**SUPPLIED MATERIAL**
════════════════════

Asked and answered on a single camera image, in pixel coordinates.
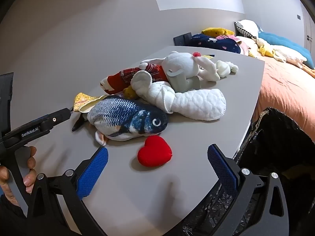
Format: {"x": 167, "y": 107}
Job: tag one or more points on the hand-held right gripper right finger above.
{"x": 221, "y": 169}

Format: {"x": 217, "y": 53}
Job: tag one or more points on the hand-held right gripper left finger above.
{"x": 94, "y": 172}

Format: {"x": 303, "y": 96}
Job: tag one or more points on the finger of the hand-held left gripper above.
{"x": 59, "y": 116}

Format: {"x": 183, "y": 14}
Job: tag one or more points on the red heart plush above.
{"x": 153, "y": 152}

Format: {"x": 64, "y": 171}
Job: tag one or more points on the black trash bag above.
{"x": 278, "y": 140}

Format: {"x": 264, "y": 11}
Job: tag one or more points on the small yellow plush toy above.
{"x": 130, "y": 93}

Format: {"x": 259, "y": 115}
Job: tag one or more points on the grey foam corner guard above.
{"x": 181, "y": 83}

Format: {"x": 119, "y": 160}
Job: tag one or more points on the person's left forearm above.
{"x": 11, "y": 221}

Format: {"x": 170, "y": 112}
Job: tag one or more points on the person's left hand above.
{"x": 31, "y": 159}

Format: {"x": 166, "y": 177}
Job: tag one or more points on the blue fish plush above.
{"x": 123, "y": 115}

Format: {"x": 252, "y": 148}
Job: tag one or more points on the white quilted cloth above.
{"x": 199, "y": 103}

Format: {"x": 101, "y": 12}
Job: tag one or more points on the white terry plush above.
{"x": 155, "y": 94}

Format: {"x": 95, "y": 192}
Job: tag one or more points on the bed with orange sheet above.
{"x": 283, "y": 86}

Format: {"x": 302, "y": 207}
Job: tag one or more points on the white rabbit plush plaid dress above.
{"x": 181, "y": 62}

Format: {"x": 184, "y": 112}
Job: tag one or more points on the navy printed blanket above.
{"x": 214, "y": 43}

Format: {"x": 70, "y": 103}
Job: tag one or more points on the yellow duck plush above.
{"x": 267, "y": 50}

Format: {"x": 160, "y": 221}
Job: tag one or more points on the white goose plush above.
{"x": 288, "y": 52}

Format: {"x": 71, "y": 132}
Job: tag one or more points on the black box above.
{"x": 182, "y": 39}

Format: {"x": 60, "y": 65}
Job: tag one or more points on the mustard yellow cloth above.
{"x": 216, "y": 31}

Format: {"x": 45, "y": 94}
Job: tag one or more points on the teal pillow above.
{"x": 283, "y": 40}

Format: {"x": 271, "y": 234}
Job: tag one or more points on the checkered pillow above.
{"x": 247, "y": 28}

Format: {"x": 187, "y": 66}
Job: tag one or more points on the white door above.
{"x": 309, "y": 24}

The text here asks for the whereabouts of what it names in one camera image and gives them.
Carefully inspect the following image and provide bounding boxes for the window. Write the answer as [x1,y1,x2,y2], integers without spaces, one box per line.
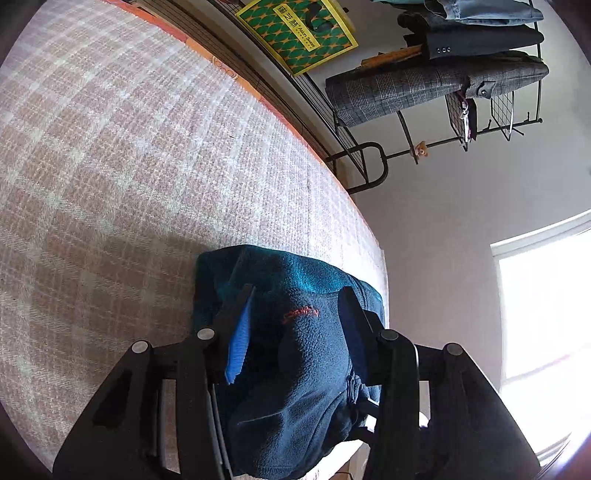
[490,216,591,467]

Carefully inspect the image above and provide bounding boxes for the blue plaid fleece jacket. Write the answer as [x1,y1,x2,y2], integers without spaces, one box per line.
[191,244,386,480]

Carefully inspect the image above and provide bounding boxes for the blue denim jacket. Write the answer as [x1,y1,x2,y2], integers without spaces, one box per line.
[422,0,546,25]

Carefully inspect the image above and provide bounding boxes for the orange garment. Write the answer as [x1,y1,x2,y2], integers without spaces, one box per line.
[360,44,423,70]

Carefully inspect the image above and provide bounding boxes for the black metal clothes rack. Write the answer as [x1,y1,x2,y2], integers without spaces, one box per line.
[129,0,543,195]

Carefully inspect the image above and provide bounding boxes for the yellow green box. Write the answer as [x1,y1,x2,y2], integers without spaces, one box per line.
[235,0,359,77]

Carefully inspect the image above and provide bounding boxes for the pink checked blanket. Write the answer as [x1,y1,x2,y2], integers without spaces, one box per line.
[0,0,389,480]

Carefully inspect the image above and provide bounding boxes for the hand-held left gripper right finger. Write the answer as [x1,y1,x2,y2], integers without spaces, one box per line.
[337,286,541,480]

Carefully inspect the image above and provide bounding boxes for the folded pink and black clothes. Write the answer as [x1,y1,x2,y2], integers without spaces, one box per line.
[456,90,478,140]

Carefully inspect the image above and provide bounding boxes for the grey plaid coat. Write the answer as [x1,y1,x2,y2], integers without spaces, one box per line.
[325,51,550,128]

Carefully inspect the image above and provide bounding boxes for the orange patterned mattress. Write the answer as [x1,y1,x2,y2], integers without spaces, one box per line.
[104,0,384,250]

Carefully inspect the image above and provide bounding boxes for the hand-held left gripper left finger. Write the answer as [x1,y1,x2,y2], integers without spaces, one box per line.
[53,284,257,480]

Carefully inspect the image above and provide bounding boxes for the black blazer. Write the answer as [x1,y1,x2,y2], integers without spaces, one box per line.
[398,13,544,60]

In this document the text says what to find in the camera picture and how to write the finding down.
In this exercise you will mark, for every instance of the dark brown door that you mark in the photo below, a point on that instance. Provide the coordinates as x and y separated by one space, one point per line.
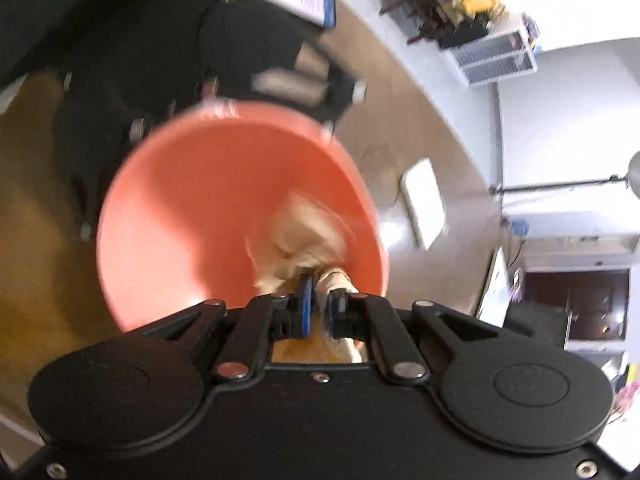
575 305

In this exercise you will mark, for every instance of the studio lamp on stand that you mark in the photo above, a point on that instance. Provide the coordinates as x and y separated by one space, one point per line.
550 186

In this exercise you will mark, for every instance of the white drawer cabinet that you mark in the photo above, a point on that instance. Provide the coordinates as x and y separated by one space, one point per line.
495 57

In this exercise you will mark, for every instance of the yellow bag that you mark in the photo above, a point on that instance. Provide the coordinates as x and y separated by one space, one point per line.
482 4

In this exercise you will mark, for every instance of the silver laptop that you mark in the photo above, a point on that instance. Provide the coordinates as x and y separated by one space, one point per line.
495 287

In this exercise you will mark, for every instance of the beige cleaning cloth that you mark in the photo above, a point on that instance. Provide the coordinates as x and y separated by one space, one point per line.
305 240

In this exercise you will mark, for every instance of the white sponge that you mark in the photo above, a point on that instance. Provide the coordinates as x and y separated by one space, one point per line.
424 202

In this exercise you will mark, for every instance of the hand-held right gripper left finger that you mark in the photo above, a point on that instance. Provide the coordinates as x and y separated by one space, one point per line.
303 307

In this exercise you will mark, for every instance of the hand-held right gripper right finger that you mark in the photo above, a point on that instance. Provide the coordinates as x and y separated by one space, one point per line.
336 312

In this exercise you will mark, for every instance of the orange footed bowl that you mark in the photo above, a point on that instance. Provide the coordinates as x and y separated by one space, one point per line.
200 200

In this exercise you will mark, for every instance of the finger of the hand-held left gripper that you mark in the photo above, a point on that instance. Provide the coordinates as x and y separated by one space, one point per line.
342 85
90 170

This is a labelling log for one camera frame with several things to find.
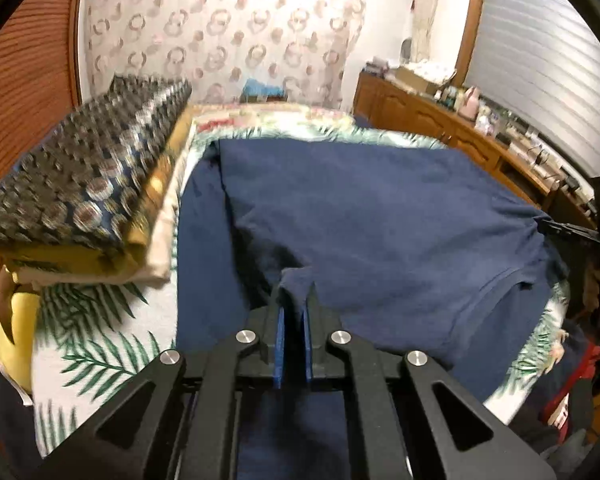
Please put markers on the wooden louvered wardrobe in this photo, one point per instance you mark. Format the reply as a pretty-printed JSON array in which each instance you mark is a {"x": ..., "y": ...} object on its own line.
[{"x": 30, "y": 70}]

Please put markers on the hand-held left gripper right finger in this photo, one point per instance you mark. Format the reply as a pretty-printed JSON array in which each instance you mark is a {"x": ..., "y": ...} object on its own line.
[{"x": 307, "y": 355}]

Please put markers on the wooden window frame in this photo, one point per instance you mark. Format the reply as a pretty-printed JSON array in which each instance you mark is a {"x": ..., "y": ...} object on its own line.
[{"x": 472, "y": 35}]

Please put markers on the floral leaf print bedsheet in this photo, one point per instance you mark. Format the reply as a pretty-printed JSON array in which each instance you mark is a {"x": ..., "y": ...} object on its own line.
[{"x": 105, "y": 340}]

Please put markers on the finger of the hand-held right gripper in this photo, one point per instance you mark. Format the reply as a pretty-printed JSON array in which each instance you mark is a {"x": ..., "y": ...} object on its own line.
[{"x": 565, "y": 230}]

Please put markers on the grey window blind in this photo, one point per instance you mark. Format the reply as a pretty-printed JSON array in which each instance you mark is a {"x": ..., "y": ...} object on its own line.
[{"x": 545, "y": 70}]

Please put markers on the wooden sideboard cabinet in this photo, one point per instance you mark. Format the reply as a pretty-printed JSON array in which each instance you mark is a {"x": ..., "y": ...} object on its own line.
[{"x": 410, "y": 105}]

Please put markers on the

════════════════════

**EXERCISE PROMPT**
Where the word "camera" shows up in a line of the entries above, copy that line.

**TASK OUTPUT**
Asked and answered on a single camera image, in pixel coordinates.
The text here asks for the whereabouts of what it names in one camera image and gives them.
In this document the text says what to find in the camera picture and how to write the finding down.
This is a labelling log for one camera frame with several things to find.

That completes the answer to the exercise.